I also want to bring in the class instance creation expression that 
invokes a ctor (yes, that's the phrasing from 8.8) with a bunch of 
arguments. Given record R(int x,int y), you can create it via `new R("Hi 
Bob")` if you wrote a suitable ctor, but by policy we're also going to 
give you the option of `new R(1,2)` because the language has a 
first-class idea of the important state of the record. That needs to be 
memorialized in the JLS.

Separately, there is a compact ctor declaration form whose body is 
magic. That comes at the end, after everything has been said about 
canonical ctor. Currently the compact form is grabbing too much focus.

Here's a plan:

-----
To support proper initialization of its record components, a record type 
does not implicitly declare a default constructor (8.8.9). Instead, a 
record type has a _canonical constructor_ that is declared either 
explicitly or implicitly, and whose formal parameters correspond to the 
record components.  [This para is meant to be suggestive, not precise.]
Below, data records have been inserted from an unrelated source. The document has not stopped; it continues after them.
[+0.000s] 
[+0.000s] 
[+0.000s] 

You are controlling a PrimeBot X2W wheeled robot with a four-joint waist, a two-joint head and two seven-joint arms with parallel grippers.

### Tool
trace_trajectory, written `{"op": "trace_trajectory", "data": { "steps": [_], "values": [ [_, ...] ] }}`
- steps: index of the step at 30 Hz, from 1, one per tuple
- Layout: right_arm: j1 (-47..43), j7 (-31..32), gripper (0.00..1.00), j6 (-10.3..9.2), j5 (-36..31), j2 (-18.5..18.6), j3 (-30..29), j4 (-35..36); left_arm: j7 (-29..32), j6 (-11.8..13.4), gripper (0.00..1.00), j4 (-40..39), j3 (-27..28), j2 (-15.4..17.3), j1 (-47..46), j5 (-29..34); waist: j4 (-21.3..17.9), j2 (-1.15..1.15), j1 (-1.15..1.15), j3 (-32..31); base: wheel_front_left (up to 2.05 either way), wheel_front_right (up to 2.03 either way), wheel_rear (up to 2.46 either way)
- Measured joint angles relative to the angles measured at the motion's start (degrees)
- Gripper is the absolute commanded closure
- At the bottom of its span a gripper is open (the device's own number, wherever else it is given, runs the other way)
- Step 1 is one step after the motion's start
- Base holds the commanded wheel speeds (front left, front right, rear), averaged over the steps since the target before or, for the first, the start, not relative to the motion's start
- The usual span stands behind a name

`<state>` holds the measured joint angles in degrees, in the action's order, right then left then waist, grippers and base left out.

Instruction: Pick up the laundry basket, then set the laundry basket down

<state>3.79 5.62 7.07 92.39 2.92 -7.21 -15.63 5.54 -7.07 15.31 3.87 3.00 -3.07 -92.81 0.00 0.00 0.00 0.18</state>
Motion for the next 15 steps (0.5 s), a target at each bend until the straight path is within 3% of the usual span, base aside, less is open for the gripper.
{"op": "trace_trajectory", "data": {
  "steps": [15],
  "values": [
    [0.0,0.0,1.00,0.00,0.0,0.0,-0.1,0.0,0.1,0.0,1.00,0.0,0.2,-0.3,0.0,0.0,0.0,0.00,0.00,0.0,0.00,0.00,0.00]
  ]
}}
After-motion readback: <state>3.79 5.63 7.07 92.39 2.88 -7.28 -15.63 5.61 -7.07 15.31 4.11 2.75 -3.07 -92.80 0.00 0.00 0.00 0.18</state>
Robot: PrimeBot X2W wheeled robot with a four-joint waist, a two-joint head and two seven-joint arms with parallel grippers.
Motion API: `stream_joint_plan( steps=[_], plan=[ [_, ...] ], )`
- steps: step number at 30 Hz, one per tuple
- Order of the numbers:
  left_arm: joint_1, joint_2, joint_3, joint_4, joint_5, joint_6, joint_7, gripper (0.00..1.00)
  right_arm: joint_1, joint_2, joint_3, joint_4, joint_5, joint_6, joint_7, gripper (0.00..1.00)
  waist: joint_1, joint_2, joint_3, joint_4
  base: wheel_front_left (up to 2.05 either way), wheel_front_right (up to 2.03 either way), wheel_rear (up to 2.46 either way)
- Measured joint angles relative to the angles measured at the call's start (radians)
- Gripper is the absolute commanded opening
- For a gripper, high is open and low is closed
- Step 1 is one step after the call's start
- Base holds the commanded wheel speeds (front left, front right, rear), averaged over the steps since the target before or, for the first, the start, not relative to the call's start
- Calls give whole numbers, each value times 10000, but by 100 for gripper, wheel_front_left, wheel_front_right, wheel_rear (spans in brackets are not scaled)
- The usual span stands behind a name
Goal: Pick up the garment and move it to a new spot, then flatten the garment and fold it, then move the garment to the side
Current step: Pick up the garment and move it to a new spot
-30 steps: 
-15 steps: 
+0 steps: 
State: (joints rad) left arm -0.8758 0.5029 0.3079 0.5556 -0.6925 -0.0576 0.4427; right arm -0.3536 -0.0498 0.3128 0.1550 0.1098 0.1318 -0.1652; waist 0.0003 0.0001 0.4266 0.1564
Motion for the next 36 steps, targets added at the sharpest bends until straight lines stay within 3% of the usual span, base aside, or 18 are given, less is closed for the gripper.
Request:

For a record type R with components C_1, ..., C_n, the canonical 
constructor has the form:
[bullet list of precise statements about access, params, no-throws]

If the canonical constructor is explicitly declared, then ... [Umm, what 
are the rules? Can I call super(..) anywhere? Can it throw? What? I'm 
not talking about the compact form, forget that, it's a distraction.]

It is a compile-time error if a record declaration contains more than 
one explicit declaration of the canonical constructor.

If the canonical constructor is not explicitly declared, then it is 
implicitly declared. Its body ...

If a record declaration contains constructor declarations other than the 
canonical constructor, then they follow the same rules as for a normal 
class declaration.  ["may be of the same form" is vague; a fixed form is 
a feature of default ctors only; all other ctors of a class just have a 
bunch of rules.]

8.10.5  Compact Record Constructors

A _compact constructor declaration_ is a form of constructor declaration 
that explicitly declares the canonical constructor.

CompactConstructorDeclaration:  [Present this here, not 8.10.2, which 
should forward-ref this section.]
     {Annotation} {ConstructorModifier} [TypeParameters] SimpleTypeName 
[Throws] ConstructorBody

...
-----

> * initialised - UK vs US english - not sure which we should use, but I 
> see other uses of 'initialized' around

US English.

> * 9.7.4:
> 
> we say this:
> 
> "
> It is a compile-time error if an annotation of type /T/ is syntactically 
> a modifier for:
> 
> [...]
> 
> a record component but T is not applicable to record component 
> declarations, type contexts, type parameter declarations, field 
> declarations, or method declarations."
> 
> But it's not super clear what happens to the annotations that are 
> actually correct and how they are propagated. Should e.g. the fact that 
> a field decl anno on a record element is propagated on its synthetic 
> private field be covered by the JLS?

The private fields aren't synthetic (generated by a compiler as a 
private implementation detail), they're mandated ("implicitly 
declared"). 8.10.3 says that the implicitly declared fields have the 
annos from the components, great, done.